The active act in framing security and freedom in the time of terrorism into a debate on waterboarding was done solely to distract the public from the loss of habeas corpus and fourth-amendment rights, and the government hiring mercenary armies not subject to American or international law.
And thinking about this, I began to understand that framing isn’t specifically issue-centric. Because framing hyper-accentuates a point, it leaves everything else around it in shadow. Masters of framing can frame places and groups and people. They use framing as a test-bed to launch larger campaigns. And sometimes framing entails framing in another sense.
Tonight, CBS is “bravely” telling the story of disgraced Alabama governor, Don Siegelman. (Bravely, in quotes, because they are putting this story up against The Oscars, which means no one will see it until it repeats. If it repeats.) Siegelman was convicted of seven counts of public corruption in a trial that prompted Scott Horton to write in Harper’s:
… I have spent over a month looking at this case. I have spoken with a number of journalists who covered the trial, pulled out and read the transcripts, talked to figures involved in the case. And I have received tips and messages from Alabamians who are trying feverishly to spin the case one way or the other. My conclusion: I have no idea whether in the end of the day, Mr. Siegelman is guilty or innocent of corruption. But that the prosecution was corruptly conceived and pursued and that the court proceedings were corrupted, almost from the outset: that is already extremely clear. This is not a prosecution of a political figure for corruption. It is a political vendetta, conceived, developed and pursued for a corrupt purpose.
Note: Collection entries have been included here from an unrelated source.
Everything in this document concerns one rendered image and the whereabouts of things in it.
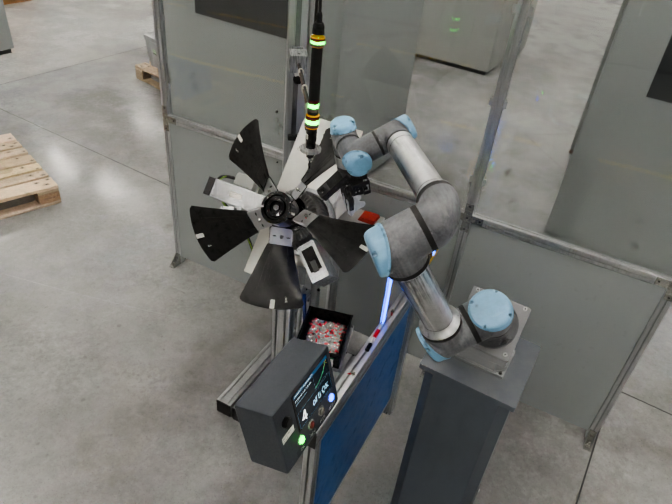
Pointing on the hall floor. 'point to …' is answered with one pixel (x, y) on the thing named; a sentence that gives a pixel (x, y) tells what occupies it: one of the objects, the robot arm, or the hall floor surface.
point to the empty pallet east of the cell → (23, 179)
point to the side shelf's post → (332, 290)
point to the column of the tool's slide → (293, 75)
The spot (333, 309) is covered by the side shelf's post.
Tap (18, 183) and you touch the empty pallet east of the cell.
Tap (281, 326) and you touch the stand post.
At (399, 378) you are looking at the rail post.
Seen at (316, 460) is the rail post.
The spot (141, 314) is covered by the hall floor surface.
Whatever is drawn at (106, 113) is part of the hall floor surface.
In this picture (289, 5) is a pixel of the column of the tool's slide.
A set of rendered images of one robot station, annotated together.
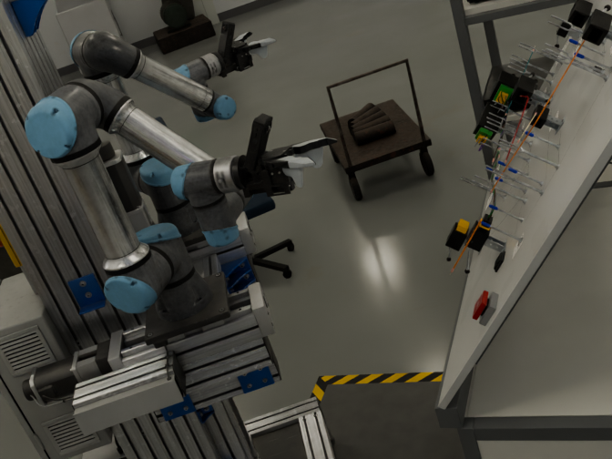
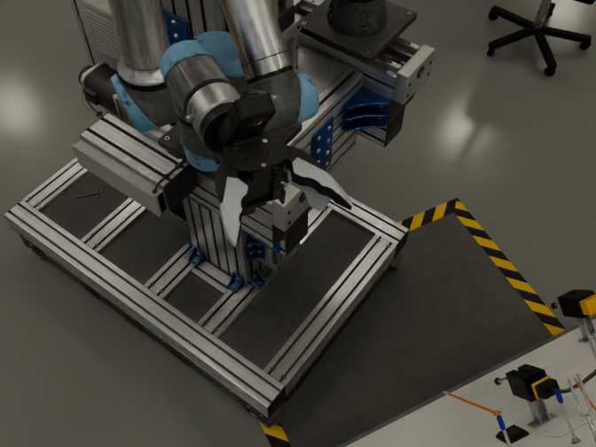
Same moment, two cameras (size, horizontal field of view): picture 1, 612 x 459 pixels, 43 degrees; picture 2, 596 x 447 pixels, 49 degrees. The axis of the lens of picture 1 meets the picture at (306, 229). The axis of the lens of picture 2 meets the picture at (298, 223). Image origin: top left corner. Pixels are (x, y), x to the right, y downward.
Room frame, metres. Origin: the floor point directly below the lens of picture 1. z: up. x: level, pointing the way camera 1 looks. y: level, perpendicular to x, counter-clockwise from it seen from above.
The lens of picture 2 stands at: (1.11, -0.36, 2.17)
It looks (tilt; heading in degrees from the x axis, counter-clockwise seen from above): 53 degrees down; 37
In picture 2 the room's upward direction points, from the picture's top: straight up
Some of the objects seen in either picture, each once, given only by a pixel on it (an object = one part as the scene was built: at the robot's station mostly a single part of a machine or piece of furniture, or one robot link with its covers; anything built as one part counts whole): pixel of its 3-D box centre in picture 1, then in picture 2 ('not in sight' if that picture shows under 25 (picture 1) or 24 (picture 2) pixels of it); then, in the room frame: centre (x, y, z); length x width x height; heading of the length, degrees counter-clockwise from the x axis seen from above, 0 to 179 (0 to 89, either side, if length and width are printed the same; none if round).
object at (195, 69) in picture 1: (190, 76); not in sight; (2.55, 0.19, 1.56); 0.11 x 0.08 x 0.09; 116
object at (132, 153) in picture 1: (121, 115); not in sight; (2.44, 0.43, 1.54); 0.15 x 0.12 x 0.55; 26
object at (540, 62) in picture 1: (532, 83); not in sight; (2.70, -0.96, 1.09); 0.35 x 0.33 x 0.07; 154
Siegelman is a Democrat and was literally framed by Karl Rove. Framed, in the sense that Siegelman faced up to 30 years in jail for one count of bribery, one count of conspiracy to commit honest services mail fraud, four counts of honest services mail fraud and one count of obstruction of justice. (His sentence was 7+.) Framed, also, in the sense that Rove used this as an audacious test to see if his machinations were nimble enough to escape public scrutiny. It is, after all, just Alabama. Who would notice? It was a successful test of his power to eliminate political foes by any means. It was framed to seem innocuous. (What, another public official accused of bribery? Yawn.) But the larger issue was shaded underneath: Don’t mess with the Republicans.
Remember this when Democrats take the presidency in 2008. The machinery of Republican domination, started after Nixon, has been in place for a long time, and Clinton’s impeachment (another framed device—they knew they were going to lose, but it positioned many operatives) was just a test run, which succeeded in taking off impeachment for an extraordinarily corrupt administration.